La última vez que vi sus ojos azules fue a través de un gloryhole. Uno de esos agujeros que predisponen al placer, con el tamaño ideal para introducir un firme miembro y permitir que una lengua juguetona juegue con él. Las sensaciones que esos labios y esa lengua causaron en mí fueron tales como para interrumpir el momento y mirar quien mostraba esas dotes. Era un chico de unos 25 años, con un cuerpo fibrado de deportista, labios carnosos, barba de unos días y unos ojos claros sedientos de placer.
Desgraciadamente, el momento mágico no duró mucho tiempo. En cuanto me vio, rápidamente cambiaron las facciones de disfrute de su rostro y salió rápidamente del cuarto.
Aunque estuve un par de horas más en Boyberry, no volví a cruzármelo. Supuse que se fue porque seguramente mi rabo grueso de 19 cm le gustó pero mi cara no, y ya llevaría un tiempo haciendo de las suyas en el local y ya estaría satisfecho.
De camino a casa no podía dejar de pensar en esa cara y en esa forma de chupar cada centímetro de mi polla… tanto pensé que durante el trayecto en el metro hacia casa la sangre comenzó a bajar a mi rabo sin lograr evitarlo, así que coloqué mi mochila en el regazo para que los ocupantes del vagón no se percataran de ello.
Las semanas pasaron, posiblemente unas tres antes que el gobierno decretara el confinamiento en casa. Boyberry cierra sus puertas, y el que escribe estas palabras tiene que dar rienda suelta a la imaginación para matarse a pajas. No puedo negar que algunas de ellas se las dediqué a este chico desconocido, al cual no había podido olvidar del todo.
Cada uno tiene sus vicios en cuarentena, uno le da por los trabajos manuales y a las vecinas por cotillear. Puedo presumir de tener verdaderas espías en mi escalera. La que más la del piso de arriba. ¿Por qué lo sé? Porque uno escucha cosas cuando tiende la ropa en la galería. Dicen que la vecina de al lado mío se fue hace una semana y dejó el piso en alquiler. Y ahora tengo un nuevo vecino, según la vecina un joven con pintas de macarra y ropa rara.
La verdad es que no suelo salir al balcón y todavía ni me había percatado de ello. Esa misma tarde, como la anterior salí al balcón a las 8 de la tarde a aplaudir al personal sanitario. Oí el ruido de la puerta corredera del vecino y cuando giré la cara lo primero que encontré fueron los mismos ojos azules de aquella tarde en el Boyberry.

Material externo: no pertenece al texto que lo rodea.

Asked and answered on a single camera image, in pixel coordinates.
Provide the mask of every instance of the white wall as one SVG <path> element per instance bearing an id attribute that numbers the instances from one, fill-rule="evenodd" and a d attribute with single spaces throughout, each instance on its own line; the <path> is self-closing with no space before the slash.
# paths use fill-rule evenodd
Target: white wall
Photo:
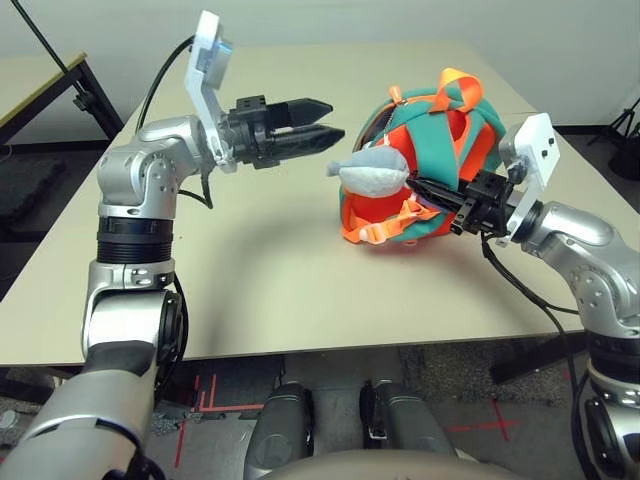
<path id="1" fill-rule="evenodd" d="M 166 55 L 192 34 L 203 8 L 222 17 L 225 37 L 236 45 L 462 40 L 556 124 L 608 122 L 640 83 L 638 0 L 23 0 L 23 6 L 58 51 L 88 52 L 124 118 Z M 9 2 L 0 2 L 0 56 L 38 52 Z M 12 143 L 102 138 L 71 105 L 72 95 L 63 98 Z"/>

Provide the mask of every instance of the green strap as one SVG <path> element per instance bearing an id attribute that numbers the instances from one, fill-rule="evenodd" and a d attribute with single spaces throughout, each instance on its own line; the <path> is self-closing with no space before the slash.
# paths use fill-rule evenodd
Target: green strap
<path id="1" fill-rule="evenodd" d="M 416 151 L 418 172 L 449 188 L 458 188 L 458 161 L 445 113 L 420 115 L 406 122 Z"/>

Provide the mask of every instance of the table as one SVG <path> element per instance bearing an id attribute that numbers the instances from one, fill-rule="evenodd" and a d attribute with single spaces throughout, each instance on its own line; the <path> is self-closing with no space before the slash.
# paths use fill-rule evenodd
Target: table
<path id="1" fill-rule="evenodd" d="M 112 140 L 123 123 L 86 61 L 87 54 L 67 55 L 68 73 L 47 55 L 0 58 L 0 145 L 4 145 L 51 102 L 79 83 L 88 92 L 86 110 Z"/>
<path id="2" fill-rule="evenodd" d="M 473 51 L 416 42 L 239 48 L 219 98 L 268 102 L 314 97 L 331 103 L 328 124 L 346 137 L 318 156 L 276 169 L 241 166 L 211 177 L 213 211 L 181 197 L 174 225 L 176 271 L 191 332 L 186 358 L 501 338 L 555 332 L 553 325 L 483 259 L 477 237 L 449 235 L 418 247 L 355 246 L 339 231 L 338 182 L 326 165 L 345 159 L 387 88 L 437 84 L 443 67 L 478 75 L 507 126 L 535 110 Z M 161 84 L 149 120 L 188 114 L 186 57 Z M 134 116 L 114 144 L 133 135 Z M 571 146 L 545 200 L 608 218 L 639 248 L 638 216 Z M 199 191 L 199 179 L 184 188 Z M 82 361 L 80 329 L 89 262 L 95 258 L 99 189 L 83 183 L 0 304 L 0 364 Z M 575 305 L 561 277 L 515 246 L 498 252 L 522 280 L 561 305 Z M 577 318 L 559 315 L 569 331 Z"/>

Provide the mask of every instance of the black table frame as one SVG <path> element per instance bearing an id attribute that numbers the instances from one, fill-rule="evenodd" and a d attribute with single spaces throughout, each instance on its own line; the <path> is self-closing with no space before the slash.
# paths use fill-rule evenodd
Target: black table frame
<path id="1" fill-rule="evenodd" d="M 0 126 L 0 145 L 6 144 L 11 137 L 72 87 L 75 82 L 79 82 L 91 95 L 91 102 L 86 106 L 87 112 L 93 115 L 107 138 L 113 140 L 124 127 L 124 123 L 89 68 L 89 64 L 83 59 L 69 69 L 68 73 L 62 73 L 62 76 L 55 82 Z"/>

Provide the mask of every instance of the black cylindrical joint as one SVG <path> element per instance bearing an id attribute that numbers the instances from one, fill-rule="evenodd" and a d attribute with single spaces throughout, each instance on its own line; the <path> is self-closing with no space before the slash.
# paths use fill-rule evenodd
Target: black cylindrical joint
<path id="1" fill-rule="evenodd" d="M 173 221 L 100 217 L 98 262 L 136 264 L 171 258 Z"/>
<path id="2" fill-rule="evenodd" d="M 626 383 L 640 383 L 640 342 L 631 338 L 614 338 L 587 334 L 591 364 L 609 378 Z"/>
<path id="3" fill-rule="evenodd" d="M 531 235 L 531 232 L 533 232 L 533 228 L 536 225 L 536 220 L 538 219 L 538 217 L 542 213 L 542 207 L 544 207 L 544 205 L 539 200 L 536 201 L 536 203 L 533 204 L 533 207 L 531 207 L 531 210 L 529 210 L 529 212 L 527 212 L 527 216 L 524 217 L 524 219 L 522 220 L 522 223 L 520 224 L 518 229 L 513 234 L 513 237 L 511 237 L 511 240 L 514 243 L 522 243 L 527 238 L 529 238 L 529 235 Z M 515 208 L 513 208 L 513 207 L 506 208 L 505 209 L 505 211 L 506 211 L 506 217 L 505 218 L 507 218 L 507 219 L 510 218 L 511 215 L 513 214 L 514 210 L 515 210 Z"/>

Iba en albornoz, seguramente estaba recién salido de la ducha, el pelo mojado dibujaba unos rizos sobre la frente y el cinturón apretado hacia intuir una delantera prominente y muy apetecible. Durante el aplauso no pude dejar de mirarlo, en cambio, él no parecía percatarse de ello. Cuando se giró para entrar de nuevo en su casa, se cruzaron su mirada y la mía, y creí advertir una leve expresión juguetona y divertida en su cara. Y sin articular palabra conmigo entró de nuevo a su comedor. Yo me quedé unos segundos como esperando su vuelta pero comprendí que no saldría de nuevo y entré en mi casa también.
Mi mente no podía parar de pensar en la ocasión en que pude meter mi polla en esa boca tan golosa y no pude evitar pensar en la posibilidad de repetir eso y en muchas otras cosas que no pude hacer… ahora que lo tenía a mi alcance.